De aquí viene su aplicación a Cristo en el Nuevo Testamento. El ejemplo más antiguo lo
encontramos en la carta de san Pablo a los Filipenses formando parte de un himno que resume la
vida y misterio de Jesús: “Él que era de condición divina, no consideró esta igualdad con Dios como
algo que debía guardar celosamente: al contrario, se anonadó a sí mismo, tomando la condición de
servidor y haciéndose semejante a los hombres. Y presentándose con aspecto humano se humilló
hasta aceptar por obediencia la muerte y muerte de cruz. Por eso, Dios lo exaltó y le dio el Nombre
que está sobre todo nombre, para que al nombre de Jesús, se doble toda rodilla en el cielo, en la
tierra y en los abismos, y toda lengua proclame para gloria de Dios Padre: «Jesucristo es el Señor»”
(Flp 2,6-11). Dice aquí claramente que a Jesús se le ha dado “el nombre que está sobre todo
nombre”; esto es, el mismo nombre de Dios, Yahvé, que en griego viene traducido por Kyrios, según
vimos.
Otro ejemplo claro y fuerte lo tenemos en la confesión de fe del apóstol Tomás ante Jesús
Resucitado (Jn 20,28). Recordemos que Tomás, el discípulo ausente en la primera aparición de
Jesús, es invitado a creer en el testimonio de la comunidad que ha visto al Señor Resucitado. Pero
Tomás se resiste a creer si no puede ver. Entonces se le aparece Jesús Resucitado con los mismos
signos de su crucifixión y le reprocha a Tomás su incredulidad. La respuesta de Tomás es grandiosa
porque pronuncia la profesión de fe más elevada del evangelio de Juan, pues le aplica a Jesús los
nombres que el Antiguo Testamento reservaba para Dios: Yahvé (Kyrios) y Elohim. Tomás llama a
Jesús “Señor mío y Dios mío”. A la luz de estos testimonios apostólicos cobran sentido pleno
aquellas palabras pronunciadas por Pedro el día de Pentecostés, en el primer discurso que dirige a
la muchedumbre reunida en torno a los apóstoles: “Dios ha constituido Señor y Cristo a este Jesús a
quien vosotros habéis crucificado” (He 2, 36). A modo de síntesis, “podemos decir, pues, que la fe
en Cristo, en los comienzos de la Iglesia, se expresa en estas dos palabras: ‘Hijo de Dios’ y ‘Señor’

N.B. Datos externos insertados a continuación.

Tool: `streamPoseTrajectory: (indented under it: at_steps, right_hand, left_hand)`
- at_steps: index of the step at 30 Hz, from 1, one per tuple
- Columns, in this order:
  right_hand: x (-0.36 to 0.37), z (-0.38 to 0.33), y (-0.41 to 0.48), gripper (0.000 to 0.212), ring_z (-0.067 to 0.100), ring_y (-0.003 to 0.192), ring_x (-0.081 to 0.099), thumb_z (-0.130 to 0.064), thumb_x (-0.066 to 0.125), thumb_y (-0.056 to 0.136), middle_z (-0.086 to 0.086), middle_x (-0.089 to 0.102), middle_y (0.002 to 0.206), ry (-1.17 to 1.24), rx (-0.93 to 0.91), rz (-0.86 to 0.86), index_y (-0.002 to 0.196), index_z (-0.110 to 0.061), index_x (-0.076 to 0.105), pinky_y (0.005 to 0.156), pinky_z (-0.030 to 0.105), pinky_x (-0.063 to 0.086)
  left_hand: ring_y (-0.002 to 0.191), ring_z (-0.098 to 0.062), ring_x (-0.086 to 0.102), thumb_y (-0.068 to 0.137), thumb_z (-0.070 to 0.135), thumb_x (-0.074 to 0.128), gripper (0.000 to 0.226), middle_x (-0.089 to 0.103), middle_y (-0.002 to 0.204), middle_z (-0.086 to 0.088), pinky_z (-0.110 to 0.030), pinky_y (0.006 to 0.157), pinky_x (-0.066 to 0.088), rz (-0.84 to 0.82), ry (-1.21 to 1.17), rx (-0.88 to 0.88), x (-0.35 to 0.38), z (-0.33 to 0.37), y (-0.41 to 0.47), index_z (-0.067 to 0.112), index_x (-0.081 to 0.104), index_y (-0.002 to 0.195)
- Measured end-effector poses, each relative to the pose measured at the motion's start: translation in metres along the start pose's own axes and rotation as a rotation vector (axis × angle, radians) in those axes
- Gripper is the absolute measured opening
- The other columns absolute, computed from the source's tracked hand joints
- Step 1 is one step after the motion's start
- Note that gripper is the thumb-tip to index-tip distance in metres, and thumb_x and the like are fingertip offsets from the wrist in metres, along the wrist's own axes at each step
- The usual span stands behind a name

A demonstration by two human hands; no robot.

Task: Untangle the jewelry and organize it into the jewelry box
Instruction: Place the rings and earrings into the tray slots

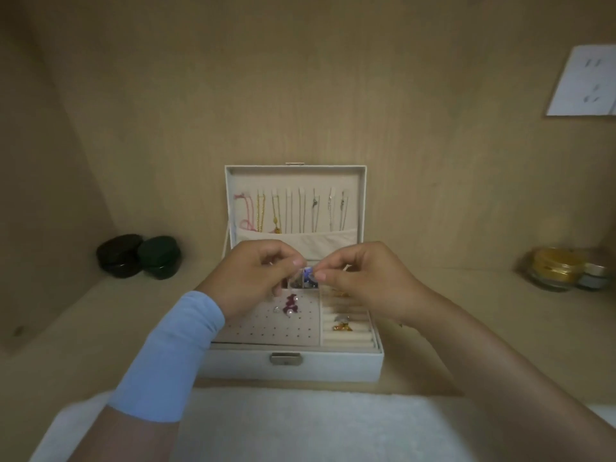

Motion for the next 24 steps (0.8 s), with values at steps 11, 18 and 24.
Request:
streamPoseTrajectory:
  at_steps: [11,18,24]
  right_hand:
    - [0.020,-0.001,-0.017,0.007,-0.005,0.070,0.059,-0.045,0.077,0.081,-0.026,0.064,0.072,-0.597,-0.191,-0.151,0.086,-0.039,0.077,0.064,0.018,0.045]
    - [0.020,-0.003,-0.019,0.008,-0.003,0.075,0.056,-0.040,0.074,0.083,-0.022,0.063,0.080,-0.739,-0.313,-0.153,0.088,-0.035,0.076,0.067,0.022,0.047]
    - [0.020,-0.004,-0.019,0.005,-0.002,0.074,0.052,-0.036,0.072,0.084,-0.022,0.055,0.077,-0.799,-0.346,-0.158,0.088,-0.034,0.075,0.065,0.019,0.043]
  left_hand:
    - [0.052,-0.010,0.048,0.103,0.020,0.043,0.030,0.055,0.062,0.008,-0.019,0.048,0.036,0.000,-0.234,-0.163,-0.004,-0.017,-0.013,0.016,0.073,0.107]
    - [0.053,-0.007,0.052,0.101,0.005,0.045,0.029,0.066,0.075,0.007,-0.028,0.053,0.030,-0.100,-0.372,-0.167,-0.008,-0.017,-0.020,0.014,0.069,0.113]
    - [0.061,-0.011,0.054,0.098,0.008,0.054,0.023,0.071,0.085,0.005,-0.027,0.053,0.033,-0.087,-0.365,-0.166,-0.009,-0.025,-0.017,0.016,0.070,0.111]
Point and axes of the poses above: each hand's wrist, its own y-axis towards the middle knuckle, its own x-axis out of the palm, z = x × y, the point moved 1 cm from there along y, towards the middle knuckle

(es decir, Kyrios-Adonai). Esta es la fe en la divinidad del Hijo del hombre. En este sentido pleno, Él y
solo Él, es el ‘Salvador’, es decir, el Artífice y Dador de la salvación que solo Dios puede conceder al
hombre. Esta salvación consiste no solo en la liberación del mal y del pecado, sino también en el
don de una nueva vida: una participación en la vida de Dios mismo
Catecismo: II La creación: obra de la Santísima Trinidad
290 "En el principio, Dios creó el cielo y la tierra" (Gn 1,1): tres cosas se afirman en estas primeras palabras
de la Escritura: el Dios eterno ha dado principio a todo lo que existe fuera de Él. Solo Él es creador.

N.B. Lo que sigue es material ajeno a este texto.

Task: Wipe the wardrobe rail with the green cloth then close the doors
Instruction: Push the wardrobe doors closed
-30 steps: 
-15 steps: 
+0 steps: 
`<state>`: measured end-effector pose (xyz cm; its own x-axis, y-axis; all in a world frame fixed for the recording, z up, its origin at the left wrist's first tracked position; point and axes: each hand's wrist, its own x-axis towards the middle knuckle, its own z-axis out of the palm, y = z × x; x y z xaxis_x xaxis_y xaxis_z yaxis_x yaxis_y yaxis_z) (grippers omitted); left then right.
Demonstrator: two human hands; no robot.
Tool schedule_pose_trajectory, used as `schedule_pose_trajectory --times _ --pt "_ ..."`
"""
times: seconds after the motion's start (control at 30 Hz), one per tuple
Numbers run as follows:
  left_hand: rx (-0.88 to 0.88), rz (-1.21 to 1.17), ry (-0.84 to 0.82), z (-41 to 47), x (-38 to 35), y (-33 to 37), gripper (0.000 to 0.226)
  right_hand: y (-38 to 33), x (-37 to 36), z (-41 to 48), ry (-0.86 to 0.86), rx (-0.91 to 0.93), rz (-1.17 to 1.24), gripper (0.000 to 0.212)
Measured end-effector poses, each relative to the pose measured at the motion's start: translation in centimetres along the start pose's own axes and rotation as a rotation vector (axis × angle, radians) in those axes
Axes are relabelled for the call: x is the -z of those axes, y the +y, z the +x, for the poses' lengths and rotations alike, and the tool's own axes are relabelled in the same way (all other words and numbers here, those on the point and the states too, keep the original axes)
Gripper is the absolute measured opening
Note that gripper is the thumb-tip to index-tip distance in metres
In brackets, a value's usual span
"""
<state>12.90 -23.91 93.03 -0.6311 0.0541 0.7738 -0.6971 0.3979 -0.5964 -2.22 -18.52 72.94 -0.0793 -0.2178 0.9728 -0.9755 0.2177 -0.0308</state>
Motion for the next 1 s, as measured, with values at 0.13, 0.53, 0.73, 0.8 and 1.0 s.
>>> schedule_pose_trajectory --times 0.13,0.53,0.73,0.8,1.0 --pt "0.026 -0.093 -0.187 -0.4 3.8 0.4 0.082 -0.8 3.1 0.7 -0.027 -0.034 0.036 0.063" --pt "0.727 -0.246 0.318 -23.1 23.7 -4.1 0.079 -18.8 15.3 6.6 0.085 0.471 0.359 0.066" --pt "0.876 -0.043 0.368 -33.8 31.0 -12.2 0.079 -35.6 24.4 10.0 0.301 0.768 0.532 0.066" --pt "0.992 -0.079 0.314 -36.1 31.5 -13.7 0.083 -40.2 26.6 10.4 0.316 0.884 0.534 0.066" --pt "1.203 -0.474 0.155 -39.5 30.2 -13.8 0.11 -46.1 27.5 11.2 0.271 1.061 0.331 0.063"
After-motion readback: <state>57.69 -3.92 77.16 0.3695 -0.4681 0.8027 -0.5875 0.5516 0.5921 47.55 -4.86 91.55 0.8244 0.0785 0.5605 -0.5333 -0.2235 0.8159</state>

291 "En el principio existía el Verbo [...] y el Verbo era Dios [...] Todo fue hecho por él y sin él nada ha sido
hecho" (Jn 1,1-3). El Nuevo Testamento revela que Dios creó todo por el Verbo Eterno, su Hijo amado. "En él
fueron creadas todas las cosas, en los cielos y en la tierra [...] todo fue creado por él y para él, él existe con
anterioridad a todo y todo tiene en él su consistencia" (Col 1, 16-17). La fe de la Iglesia afirma también la
acción creadora del Espíritu Santo: él es el "dador de vida" (Símbolo Niceno-Constantinopolitano), "el Espíritu
Creador" (Liturgia de las Horas, Himno Veni, Creator Spiritus), la "Fuente de todo bien" (Liturgia bizantina,
Tropario de vísperas de Pentecostés). 292 La acción creadora del Hijo y del Espíritu, insinuada en el
Antiguo Testamento (cf. Sal 33,6;104,30; Gn 1,2-3), revelada en la Nueva Alianza, inseparablemente una con
la del Padre, es claramente afirmada por la regla de fe de la Iglesia: "Sólo existe un Dios [...]: es el Padre, es
Dios, es el Creador, es el Autor, es el Ordenador. Ha hecho todas las cosas por sí mismo, es decir, por su
Verbo y por su Sabiduría", "por el Hijo y el Espíritu", que son como "sus manos" (San Ireneo de
Lyon, Adversus haereses, 2,30,9 y 4, 20, 1). La creación es la obra común de la Santísima Trinidad.